Brief
Lift out, unaltered, the lines of the material below between the line holding "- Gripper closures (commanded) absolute" and the line holding "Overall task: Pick", counting both.
++++++
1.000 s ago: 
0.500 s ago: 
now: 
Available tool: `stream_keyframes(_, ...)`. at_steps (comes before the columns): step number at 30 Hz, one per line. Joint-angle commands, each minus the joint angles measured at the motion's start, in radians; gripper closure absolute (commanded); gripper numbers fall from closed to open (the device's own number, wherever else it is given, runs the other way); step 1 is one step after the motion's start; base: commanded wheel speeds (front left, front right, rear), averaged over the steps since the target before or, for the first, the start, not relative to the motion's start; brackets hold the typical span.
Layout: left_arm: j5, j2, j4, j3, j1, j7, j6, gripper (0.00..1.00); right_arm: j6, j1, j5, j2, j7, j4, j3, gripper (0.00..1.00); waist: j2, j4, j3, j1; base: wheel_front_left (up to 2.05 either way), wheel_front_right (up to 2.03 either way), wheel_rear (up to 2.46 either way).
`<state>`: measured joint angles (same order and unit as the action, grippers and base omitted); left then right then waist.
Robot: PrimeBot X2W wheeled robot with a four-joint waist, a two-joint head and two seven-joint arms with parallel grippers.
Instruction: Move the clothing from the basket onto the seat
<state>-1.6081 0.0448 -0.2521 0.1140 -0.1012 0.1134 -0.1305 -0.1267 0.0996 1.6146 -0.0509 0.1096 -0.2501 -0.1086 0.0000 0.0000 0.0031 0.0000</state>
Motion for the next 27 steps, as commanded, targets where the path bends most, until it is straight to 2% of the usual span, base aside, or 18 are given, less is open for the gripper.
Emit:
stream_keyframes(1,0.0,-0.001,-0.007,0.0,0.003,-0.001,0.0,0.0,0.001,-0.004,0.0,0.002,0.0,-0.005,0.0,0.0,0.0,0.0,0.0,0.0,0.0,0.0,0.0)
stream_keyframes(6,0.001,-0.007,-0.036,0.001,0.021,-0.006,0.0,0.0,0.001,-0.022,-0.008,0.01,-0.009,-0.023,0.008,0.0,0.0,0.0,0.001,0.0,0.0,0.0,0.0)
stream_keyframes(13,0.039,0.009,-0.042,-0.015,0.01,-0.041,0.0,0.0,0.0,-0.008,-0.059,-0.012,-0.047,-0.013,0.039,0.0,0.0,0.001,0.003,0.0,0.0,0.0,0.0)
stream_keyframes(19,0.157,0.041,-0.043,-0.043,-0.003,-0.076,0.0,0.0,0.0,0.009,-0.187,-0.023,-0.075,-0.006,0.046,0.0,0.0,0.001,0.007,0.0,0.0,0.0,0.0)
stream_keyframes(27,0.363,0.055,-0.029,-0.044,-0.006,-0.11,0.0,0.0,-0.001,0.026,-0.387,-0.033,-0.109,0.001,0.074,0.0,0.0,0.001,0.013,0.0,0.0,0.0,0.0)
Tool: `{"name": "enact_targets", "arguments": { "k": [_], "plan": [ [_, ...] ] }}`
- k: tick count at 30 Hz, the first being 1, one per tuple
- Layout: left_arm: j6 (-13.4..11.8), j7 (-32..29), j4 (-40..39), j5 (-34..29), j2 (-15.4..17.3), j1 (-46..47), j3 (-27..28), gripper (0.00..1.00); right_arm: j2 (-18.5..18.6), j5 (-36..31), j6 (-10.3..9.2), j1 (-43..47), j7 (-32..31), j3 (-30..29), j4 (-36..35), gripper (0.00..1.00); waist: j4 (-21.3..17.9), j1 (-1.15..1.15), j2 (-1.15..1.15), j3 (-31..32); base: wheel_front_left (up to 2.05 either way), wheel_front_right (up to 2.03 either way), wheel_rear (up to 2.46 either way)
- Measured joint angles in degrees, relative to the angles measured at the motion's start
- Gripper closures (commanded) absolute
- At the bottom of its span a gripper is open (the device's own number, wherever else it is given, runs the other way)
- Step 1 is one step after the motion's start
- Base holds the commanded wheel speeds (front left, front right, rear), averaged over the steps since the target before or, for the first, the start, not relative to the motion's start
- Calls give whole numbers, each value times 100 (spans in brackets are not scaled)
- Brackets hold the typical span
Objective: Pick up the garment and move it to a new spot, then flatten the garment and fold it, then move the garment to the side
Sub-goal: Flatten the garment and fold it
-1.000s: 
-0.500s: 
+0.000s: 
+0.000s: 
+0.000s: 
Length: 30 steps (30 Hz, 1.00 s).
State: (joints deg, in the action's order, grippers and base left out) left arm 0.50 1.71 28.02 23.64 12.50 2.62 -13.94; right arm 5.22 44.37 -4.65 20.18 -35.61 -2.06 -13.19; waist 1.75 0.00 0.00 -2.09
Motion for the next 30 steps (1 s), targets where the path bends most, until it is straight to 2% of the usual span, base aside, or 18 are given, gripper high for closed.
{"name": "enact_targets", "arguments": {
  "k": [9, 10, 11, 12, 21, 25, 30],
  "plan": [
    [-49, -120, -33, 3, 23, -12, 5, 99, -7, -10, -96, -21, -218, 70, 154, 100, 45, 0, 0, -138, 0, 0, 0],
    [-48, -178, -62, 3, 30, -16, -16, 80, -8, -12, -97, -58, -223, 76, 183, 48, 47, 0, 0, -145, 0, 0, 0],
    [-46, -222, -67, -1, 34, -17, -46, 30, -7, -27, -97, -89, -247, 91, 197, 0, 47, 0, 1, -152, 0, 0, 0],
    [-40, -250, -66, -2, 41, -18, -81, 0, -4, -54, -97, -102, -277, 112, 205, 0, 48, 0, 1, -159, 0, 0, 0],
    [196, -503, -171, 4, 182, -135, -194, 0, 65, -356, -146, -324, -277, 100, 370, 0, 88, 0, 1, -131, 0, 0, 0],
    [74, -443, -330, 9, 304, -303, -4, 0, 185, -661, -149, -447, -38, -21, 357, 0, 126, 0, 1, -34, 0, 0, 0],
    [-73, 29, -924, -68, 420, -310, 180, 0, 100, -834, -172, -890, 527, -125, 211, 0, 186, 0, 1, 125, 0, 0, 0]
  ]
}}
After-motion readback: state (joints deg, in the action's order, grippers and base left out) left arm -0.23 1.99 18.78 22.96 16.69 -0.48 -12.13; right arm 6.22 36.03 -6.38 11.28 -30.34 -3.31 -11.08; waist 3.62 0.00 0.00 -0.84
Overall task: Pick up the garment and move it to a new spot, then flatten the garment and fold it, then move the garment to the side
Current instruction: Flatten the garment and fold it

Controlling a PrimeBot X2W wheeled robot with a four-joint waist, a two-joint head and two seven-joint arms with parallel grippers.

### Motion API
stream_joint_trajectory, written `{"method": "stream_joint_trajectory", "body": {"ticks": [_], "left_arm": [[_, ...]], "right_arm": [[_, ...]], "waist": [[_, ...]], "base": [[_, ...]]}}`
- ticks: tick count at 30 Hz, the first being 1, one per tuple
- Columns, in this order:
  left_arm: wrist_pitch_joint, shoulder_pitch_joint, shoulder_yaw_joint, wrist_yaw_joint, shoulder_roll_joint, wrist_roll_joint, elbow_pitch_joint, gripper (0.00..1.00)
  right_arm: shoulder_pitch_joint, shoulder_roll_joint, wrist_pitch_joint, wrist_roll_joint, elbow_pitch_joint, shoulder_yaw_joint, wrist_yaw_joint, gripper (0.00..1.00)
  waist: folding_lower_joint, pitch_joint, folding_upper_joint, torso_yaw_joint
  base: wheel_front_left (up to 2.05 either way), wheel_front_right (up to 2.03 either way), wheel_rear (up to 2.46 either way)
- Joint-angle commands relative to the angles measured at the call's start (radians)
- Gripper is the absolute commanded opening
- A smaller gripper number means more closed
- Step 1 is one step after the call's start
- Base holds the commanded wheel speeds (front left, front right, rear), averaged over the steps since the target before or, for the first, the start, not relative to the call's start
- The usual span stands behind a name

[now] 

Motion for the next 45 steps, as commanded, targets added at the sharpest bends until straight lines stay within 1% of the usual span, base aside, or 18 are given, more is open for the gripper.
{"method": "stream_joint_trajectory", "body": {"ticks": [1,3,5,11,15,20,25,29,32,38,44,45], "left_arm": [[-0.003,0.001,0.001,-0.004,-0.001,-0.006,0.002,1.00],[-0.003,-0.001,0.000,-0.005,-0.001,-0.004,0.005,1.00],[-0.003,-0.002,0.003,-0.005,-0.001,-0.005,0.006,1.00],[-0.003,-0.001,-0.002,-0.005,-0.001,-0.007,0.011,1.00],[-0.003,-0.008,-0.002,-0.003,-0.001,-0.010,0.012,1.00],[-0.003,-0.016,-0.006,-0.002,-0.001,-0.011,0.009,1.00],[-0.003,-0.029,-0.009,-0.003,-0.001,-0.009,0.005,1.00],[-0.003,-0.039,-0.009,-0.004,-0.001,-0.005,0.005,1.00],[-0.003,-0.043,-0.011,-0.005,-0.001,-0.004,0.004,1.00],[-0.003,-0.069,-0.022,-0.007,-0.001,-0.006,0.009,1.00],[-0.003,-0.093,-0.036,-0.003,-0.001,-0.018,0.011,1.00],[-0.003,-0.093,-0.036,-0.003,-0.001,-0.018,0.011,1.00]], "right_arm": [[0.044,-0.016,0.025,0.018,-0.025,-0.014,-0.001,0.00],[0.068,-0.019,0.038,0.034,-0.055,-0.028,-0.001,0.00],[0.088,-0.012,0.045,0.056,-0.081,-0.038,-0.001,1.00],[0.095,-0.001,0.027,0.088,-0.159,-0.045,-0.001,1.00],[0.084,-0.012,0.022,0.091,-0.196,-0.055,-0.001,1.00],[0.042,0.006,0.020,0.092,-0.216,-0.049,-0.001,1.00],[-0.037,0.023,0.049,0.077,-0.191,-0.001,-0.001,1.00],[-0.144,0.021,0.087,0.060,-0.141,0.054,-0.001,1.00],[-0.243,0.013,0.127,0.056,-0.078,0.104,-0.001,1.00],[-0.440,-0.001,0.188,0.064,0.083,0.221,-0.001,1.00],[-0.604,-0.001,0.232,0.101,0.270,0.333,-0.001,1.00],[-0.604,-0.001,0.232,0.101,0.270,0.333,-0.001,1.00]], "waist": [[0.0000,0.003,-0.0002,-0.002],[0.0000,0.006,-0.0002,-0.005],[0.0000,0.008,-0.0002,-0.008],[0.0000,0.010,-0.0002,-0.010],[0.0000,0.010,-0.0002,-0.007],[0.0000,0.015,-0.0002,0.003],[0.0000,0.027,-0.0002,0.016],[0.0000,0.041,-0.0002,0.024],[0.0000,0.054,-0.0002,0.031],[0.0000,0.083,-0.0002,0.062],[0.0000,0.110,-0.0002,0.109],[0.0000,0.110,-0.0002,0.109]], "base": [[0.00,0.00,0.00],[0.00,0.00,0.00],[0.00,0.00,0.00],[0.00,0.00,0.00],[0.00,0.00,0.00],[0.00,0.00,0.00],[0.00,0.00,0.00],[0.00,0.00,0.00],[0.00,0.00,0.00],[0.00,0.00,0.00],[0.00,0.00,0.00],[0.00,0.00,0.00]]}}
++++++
Exercise response
- Gripper closures (commanded) absolute
- At the bottom of its span a gripper is open (the device's own number, wherever else it is given, runs the other way)
- Step 1 is one step after the motion's start
- Base holds the commanded wheel speeds (front left, front right, rear), averaged over the steps since the target before or, for the first, the start, not relative to the motion's start
- Calls give whole numbers, each value times 100 (spans in brackets are not scaled)
- Brackets hold the typical span
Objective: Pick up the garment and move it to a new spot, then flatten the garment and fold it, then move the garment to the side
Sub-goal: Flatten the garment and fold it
-1.000s: 
-0.500s: 
+0.000s: 
+0.000s: 
+0.000s: 
Length: 30 steps (30 Hz, 1.00 s).
State: (joints deg, in the action's order, grippers and base left out) left arm 0.50 1.71 28.02 23.64 12.50 2.62 -13.94; right arm 5.22 44.37 -4.65 20.18 -35.61 -2.06 -13.19; waist 1.75 0.00 0.00 -2.09
Motion for the next 30 steps (1 s), targets where the path bends most, until it is straight to 2% of the usual span, base aside, or 18 are given, gripper high for closed.
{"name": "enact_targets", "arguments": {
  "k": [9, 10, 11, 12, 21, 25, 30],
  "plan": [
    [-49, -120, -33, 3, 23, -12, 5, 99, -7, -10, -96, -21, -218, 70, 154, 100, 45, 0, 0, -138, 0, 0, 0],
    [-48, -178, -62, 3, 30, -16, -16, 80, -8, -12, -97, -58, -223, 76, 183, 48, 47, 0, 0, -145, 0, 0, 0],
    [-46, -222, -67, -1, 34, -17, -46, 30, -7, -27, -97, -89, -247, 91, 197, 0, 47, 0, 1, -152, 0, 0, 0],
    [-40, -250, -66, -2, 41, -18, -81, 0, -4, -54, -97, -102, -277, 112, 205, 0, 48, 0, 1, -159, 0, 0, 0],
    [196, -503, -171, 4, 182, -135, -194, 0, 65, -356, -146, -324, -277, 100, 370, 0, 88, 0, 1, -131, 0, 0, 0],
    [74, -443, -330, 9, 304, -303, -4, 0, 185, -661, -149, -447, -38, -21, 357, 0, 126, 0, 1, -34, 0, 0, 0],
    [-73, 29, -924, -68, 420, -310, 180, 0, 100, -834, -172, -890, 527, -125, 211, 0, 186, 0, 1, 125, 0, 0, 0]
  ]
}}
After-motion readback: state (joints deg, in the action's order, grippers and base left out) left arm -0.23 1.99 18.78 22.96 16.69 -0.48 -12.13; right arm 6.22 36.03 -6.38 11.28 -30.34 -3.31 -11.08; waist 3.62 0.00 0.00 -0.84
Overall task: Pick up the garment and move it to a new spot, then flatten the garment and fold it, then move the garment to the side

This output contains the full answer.